= Beginning of Section =
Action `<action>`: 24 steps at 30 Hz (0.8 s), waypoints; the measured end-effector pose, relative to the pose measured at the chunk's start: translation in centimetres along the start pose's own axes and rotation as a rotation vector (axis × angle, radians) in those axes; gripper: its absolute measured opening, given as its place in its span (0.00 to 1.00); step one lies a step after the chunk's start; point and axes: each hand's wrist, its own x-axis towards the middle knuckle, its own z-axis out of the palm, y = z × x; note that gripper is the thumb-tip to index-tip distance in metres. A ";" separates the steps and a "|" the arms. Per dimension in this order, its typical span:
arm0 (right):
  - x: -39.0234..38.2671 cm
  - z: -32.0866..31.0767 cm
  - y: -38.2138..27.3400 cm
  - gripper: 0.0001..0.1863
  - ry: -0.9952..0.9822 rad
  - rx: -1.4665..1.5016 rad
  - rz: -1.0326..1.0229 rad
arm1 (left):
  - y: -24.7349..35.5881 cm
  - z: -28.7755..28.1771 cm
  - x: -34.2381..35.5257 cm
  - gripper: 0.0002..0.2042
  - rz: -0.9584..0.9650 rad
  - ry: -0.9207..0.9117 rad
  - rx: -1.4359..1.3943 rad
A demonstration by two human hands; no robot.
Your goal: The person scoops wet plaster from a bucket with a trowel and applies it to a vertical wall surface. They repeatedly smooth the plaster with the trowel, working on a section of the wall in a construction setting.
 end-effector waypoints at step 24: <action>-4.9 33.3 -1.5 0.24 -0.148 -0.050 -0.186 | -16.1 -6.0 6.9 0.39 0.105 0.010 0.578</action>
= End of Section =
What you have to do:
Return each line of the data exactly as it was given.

Task solution:
Action `<action>`: 24 steps at 30 Hz (0.8 s), waypoints; the measured end-effector pose, relative to the pose measured at the chunk's start: translation in centimetres along the start pose's own axes and rotation as a rotation vector (axis × angle, radians) in those axes; gripper: its absolute measured opening, given as its place in its span (0.00 to 1.00); step one lies a step after the chunk's start; point and axes: each hand's wrist, its own x-axis towards the middle knuckle, its own z-axis out of the palm, y = z × x; note that gripper is the thumb-tip to index-tip distance in metres. A ";" separates the steps and a "|" the arms. Per dimension in this order, its typical span:
arm0 (right):
  - x: -39.0234..38.2671 cm
  - z: -32.0866..31.0767 cm
  - y: -38.2138..27.3400 cm
  - gripper: 0.0001..0.1863
  - ry: -0.9952..0.9822 rad
  - rx: -1.4665..1.5016 rad
  - rz: -1.0326..1.0229 rad
arm1 (left):
  - y: -24.7349..35.5881 cm
  - z: -28.7755..28.1771 cm
  - x: -34.2381..35.5257 cm
  - gripper: 0.0002..0.2042
  - rz: -0.9584..0.9650 rad
  - ry: -0.9207..0.9117 rad
  - rx: -1.4359..1.3943 rad
A demonstration by two human hands; no robot.
Your goal: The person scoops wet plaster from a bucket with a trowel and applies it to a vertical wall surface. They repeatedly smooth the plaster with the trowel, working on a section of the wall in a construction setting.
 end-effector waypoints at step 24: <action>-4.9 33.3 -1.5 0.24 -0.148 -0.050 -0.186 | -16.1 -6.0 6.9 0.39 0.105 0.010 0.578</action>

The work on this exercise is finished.